[Nut-upsuser] Shutdown the servers first, keep the network running

Greg Troxel gdt at lexort.com
Sat Nov 23 13:13:13 GMT 2024


Dan Langille via Nut-upsuser <nut-upsuser at alioth-lists.debian.net>
writes:

> I have an idea for my shutdown process at home. My goal: maximize the network run-time. At present, the UPS has a run-time of about 57 minutes.
>
> This is my idea:
>
> * shutdown the servers after 15 minutes of downtime (for me, that's when battery.runtime hits 40)
> * leave the network gear (switches, firewall, wifi) running so I can continue with Internet access
>
> Optionally:
> * when we get down to 10 minutes, let everything else shutdown
>
> The goal: I can keep working from my home office - there's a separate UPS up there.

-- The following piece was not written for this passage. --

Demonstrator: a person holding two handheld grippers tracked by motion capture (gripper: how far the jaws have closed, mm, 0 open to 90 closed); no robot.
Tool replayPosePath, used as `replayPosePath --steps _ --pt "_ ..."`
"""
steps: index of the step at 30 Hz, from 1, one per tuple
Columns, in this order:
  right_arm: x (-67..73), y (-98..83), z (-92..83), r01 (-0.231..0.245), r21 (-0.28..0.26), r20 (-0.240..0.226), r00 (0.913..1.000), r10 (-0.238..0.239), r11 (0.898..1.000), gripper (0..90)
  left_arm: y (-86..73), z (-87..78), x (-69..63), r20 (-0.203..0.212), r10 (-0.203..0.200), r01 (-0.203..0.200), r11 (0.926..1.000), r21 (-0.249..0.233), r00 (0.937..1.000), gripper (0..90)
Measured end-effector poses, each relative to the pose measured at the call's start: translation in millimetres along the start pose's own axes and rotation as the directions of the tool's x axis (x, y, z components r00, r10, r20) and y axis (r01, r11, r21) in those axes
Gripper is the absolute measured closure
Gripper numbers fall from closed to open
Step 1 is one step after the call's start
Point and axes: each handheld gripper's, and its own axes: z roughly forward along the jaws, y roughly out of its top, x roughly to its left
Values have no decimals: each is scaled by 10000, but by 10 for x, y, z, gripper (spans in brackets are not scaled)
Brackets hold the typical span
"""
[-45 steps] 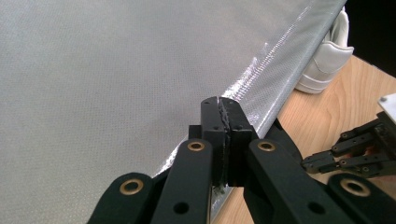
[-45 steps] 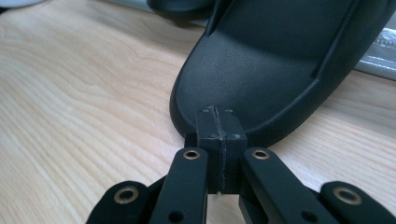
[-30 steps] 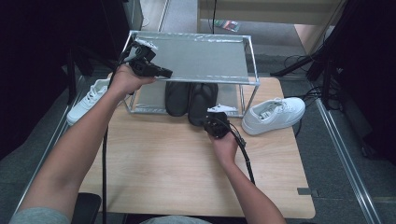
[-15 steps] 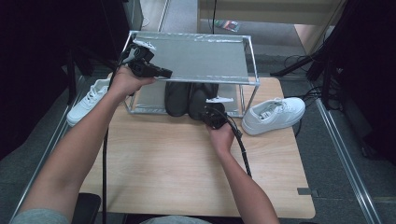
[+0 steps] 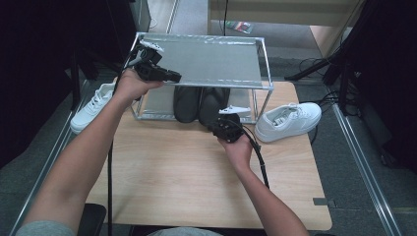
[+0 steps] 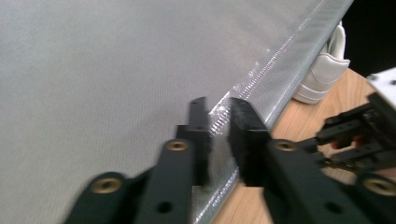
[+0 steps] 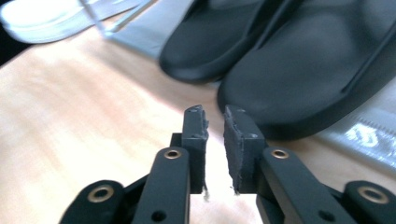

I live in a town with a high ratio of

  trees that could fall on a line
  /
  electric meters

and thus we have a fairly large number of outages, even though our power
company does a great job.

I will second Kelly's point that once power has been out 5 minutes it is
unlikely to be back soon.  I have been keeping track, and basically

  - There are a lot of 3-5s outages.  I believe these are faults that
    clear themselves (squirrel stops conducting :-( or branch falls the
    rest of the way) or have cleared by the time the recloser recloses.
    Sometimes it is 5s out, 2s on, 5s out, 2s on, 5s out, back on.
    Sometimes that and then just out.  Often just out cleanly, and
    sometimes pretty messy.

  - There was one outage recently of just about 3 minutes.  I don't
    understand what happened, but it was apparently substation-wide.  I
    am guessing some protection tripped and because they were there it
    could be brought up again fast.   I have no memory of this ever
    happening

  - There was a scheduled outage at 0300, when it was well below
    freezing, to remove branches from a 115 kV line, that lasted only
    13m.  A huge round of applause for the guy in the bucket truck who
    did not damage the transmission line!  Also, I had a 19m outage,
    which I suspect was also planned (if not announced) as part of
    restoring others after damage.

  - After that, I think the fastest was 28m, and 40-70m typical, for
    things that were "minor".  There have been changes to distribution
    protection and these are rarer; I think reclosers are effective at
    ensuring that close-to-fault protection devices open, enabling the
    rest to stay on.

  - Plus some longer ones (multiple hours to small numbers of days),
    resulting from more serious damage, from trees on wires to broken
    poles.

So aside from the single 3m outage, I would have told you that once
power has been out for 30s, it's going to be 30m at least, maybe more.
But given that, the 5m guidance sounds good.


The other thing is that I more or less believe that running the UPS all
the way out is probably rougher on batteries than shutting down when it
claims 10m.  But I also believe that UPS service is really tough on
batteries and they seem to be reliably in need of replacment at 4 years.
And, almost every battery I have pulled from a UPS (which I do when it
becomes troubled) has been messed up, usually a shorted cell or a very
weak cell.  Whereas batteries proactively pulled after 5y from a FiOS
ONT, are often ok.  So I am not at all sure that trying to be nice to
the batteries is a good strategy.


So I would recommend:

  - shut down servers after 5 minutes of outage
  - shut down firewall and killpower when runtime <10m (or maybe 5m)
  - have some way to start servers, such as switch controllable by
    firewall
  - once you have a way to bring servers back hands off, consider server
    shutdown at 30s of outage, and restore after 15m of no outage

  - going over all your non-server stuff and thinking if you can reduce
    usage

  - log outages and also transfer to battery events.  log remaining
    runtime vs time so you can see what the mapping is from reported
    runtime to actual runtime

Your outage patterns may be different, so I may be off about the precise
timings.  I suspect though, that there is a gulf between "protection
device restores power in seconds" and "truck roll".   28m for drive to
fault, visually inspect, decide it's cleared, replace fuse, is amazing
and only happens if the people are in the office next to the truck, and
even then it needs more luck.



More information about the Nut-upsuser mailing list